[tz] Issues with pre-1970 information in TZDB

Wed Sep 22 18:31:17 UTC 2021

I've been following this discussion for months but I now find myself a 
little confused about what the issues are and from what the controversy 
arises.

As I've understood it there seems to have been three issues that 
motivated Paul to implement the 'merger':

1) Reducing the number of time zones to reduce the size of the distribution.
2) Merging time zones that have identical rule sets (at least since 1970).
3) Separating pre-1970 rule sets from post-1970 rule sets.

Stephen's summary is helpful but seems to concentrate on the 
ramifications of the 'merger' on time zone names (tags) and country 
codes, which I agree is an important consideration.

I'm inclined to agree with those that feel a reversion to 2021a would be 
the best approach. Indeed the changes would have significant 
consequences to my current (in development) tzdb parser which reads the 
source files directly with no modifications to accumulate all time zones 
that have existed. Filtering this comprehensive list of time zones to 
some subset for specific purposes, such as CLDR for Windows, is then my 
client application's responsibility. I'd really rather not have to make 
significant changes to accommodate the reorganization of the merged 
tzdb. I gather I am not alone

I am most thankful for and impressed by Paul's contributions over the 
years. Maybe I could ask him to summarize his initial reasons for the 
merger and why he feels reverting to 2021a is not a good interim solution?

Thanks,

-Brooks Harris

On 2021-09-22 10:34 AM, David Braverman via tz wrote:
> Thank you, I appreciate this.
>
> David Braverman
>
> -----Original Message-----
> From: tz<tz-bounces at iana.org>  On Behalf Of Stephen Colebourne via tz
> Sent: Wednesday 22 September 2021 05:52
> To: Time Zone Mailing List<tz at iana.org>
> Subject: [tz] Issues with pre-1970 information in TZDB
>
> (David Braverman recently asked for a summary of the issue. This is my
> attempt to summarize in a relatively even-handed way)
>
> The TZDB theory file starts with the following:
>
> "The tz database attempts to record the history and predicted future
> of civil time scales. It organizes time zone and daylight saving time
> data by partitioning the world into timezones whose clocks all agree
> about timestamps that occur after the POSIX Epoch (1970-01-01 00:00:00
> UTC. Although 1970 is a somewhat-arbitrary cutoff, there are
> significant challenges to moving the cutoff earlier even by a decade
> or two, due to the wide variety of local practices before computer
> timekeeping became prevalent."
>
> I have always thought this is a wise choice for the management of time
> zone data.

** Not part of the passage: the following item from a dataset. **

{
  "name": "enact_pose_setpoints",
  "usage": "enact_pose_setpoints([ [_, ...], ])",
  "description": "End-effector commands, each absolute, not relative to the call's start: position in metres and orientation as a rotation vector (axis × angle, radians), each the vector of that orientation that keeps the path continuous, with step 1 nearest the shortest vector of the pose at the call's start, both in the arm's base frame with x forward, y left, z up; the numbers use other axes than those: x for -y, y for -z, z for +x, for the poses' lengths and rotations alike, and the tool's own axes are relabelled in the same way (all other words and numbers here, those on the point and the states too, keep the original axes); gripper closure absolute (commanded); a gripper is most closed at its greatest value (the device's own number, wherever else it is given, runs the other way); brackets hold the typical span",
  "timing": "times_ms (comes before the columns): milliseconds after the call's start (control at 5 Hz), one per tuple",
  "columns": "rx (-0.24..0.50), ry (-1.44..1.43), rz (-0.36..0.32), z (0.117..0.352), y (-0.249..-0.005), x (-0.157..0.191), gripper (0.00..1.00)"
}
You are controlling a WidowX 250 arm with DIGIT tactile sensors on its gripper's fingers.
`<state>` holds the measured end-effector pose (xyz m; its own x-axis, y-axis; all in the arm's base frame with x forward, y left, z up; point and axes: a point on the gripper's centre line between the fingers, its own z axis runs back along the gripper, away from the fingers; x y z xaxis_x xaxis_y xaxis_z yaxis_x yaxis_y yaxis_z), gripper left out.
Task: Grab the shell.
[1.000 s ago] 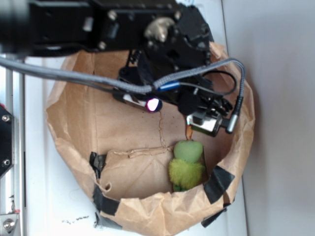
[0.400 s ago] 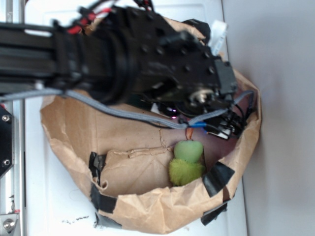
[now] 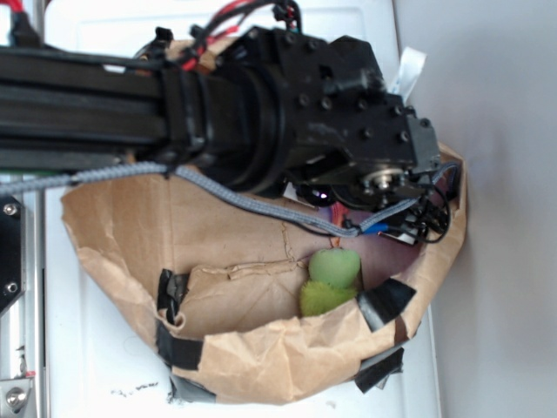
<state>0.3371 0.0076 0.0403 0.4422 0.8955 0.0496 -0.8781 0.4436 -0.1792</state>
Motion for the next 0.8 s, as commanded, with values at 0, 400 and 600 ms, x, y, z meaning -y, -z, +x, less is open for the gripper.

I suspect that most people on this list would agree.
>
> The rules for creating new IDs where post-1970 data differs are well
> understood and, I believe, agreed upon. Apart from debates over
> negative daylight saving, I do not believe there are any significant
> issues with the data post-1970.
>
>
> Despite the theory file introduction above, TZDB does in fact contain
> data for some locations before 1970. The issue at hand is which
> timezone IDs are allowed to have this data and which are not. And more
> broadly, the degree to which it is acceptable to change the status quo
> on the pre-1970 data.
>
> Over many years, pre-1970 data was added to many different IDs.
> However, over recent years, pre-1970 data has been removed.
> (Technically, it has been moved to another file, but for the purposes
> of those consuming the main set of tzdb files it has effectively been
> removed.)
>
> The net result of recent changes are various situations which might be
> described as "cleaner", "more equitable", "nonsensical",
> "unacceptable" or "less equitable" depending on your viewpoint. For
> example, Europe/Berlin has pre-1970 data, but Europe/Oslo and
> Europe/Stockholm do not. In technical terms, Europe/Oslo and
> Europe/Stockholm are now aliases for Europe/Berlin (known as Links in
> tzdb).
>
> Where the problem lies is that a user who queries Europe/Oslo for the
> timezone offset in 1950 used to get the data for Oslo but will now get
> the data for Berlin. Depending on your viewpoint this is "irrelevant",
> "unfortunate" or "offensive".
>
> Why has the data changed? Because Oslo, Stockholm and Berlin all have
> the same timezone data post-1970, and Berlin is the largest city. The
> argument is that if only post-1970 data matters (as per the theory
> file), then there is no justification for three separate data sets
> when only one will do, and the one chosen is the one with the largest
> city. The counter argument is that merging data sets across country
> boundaries is unacceptable and politically naive, particularly when
> there were no complaints about the previous status quo.
>
>
> More broadly, different individuals, some representing organizations,
> have expressed different opinions on what they do or do not want from
> the tzdb data set. Some would like a full historical record of time
> zone data, others want stability, many I suspect have absolutely no
> interest whatsoever in pre-1970 data.
>
> My personal concerns are data stability (agreed managed changes are
> OK), and the politically-sensitive inaccuracy that results from
> merging across country boundaries.
>
>
> Can we keep responses limited on this thread? Perhaps only respond if
> you think I've mischaracterized the issues at stake here? Or missed
> something obvious?
>
> Stephen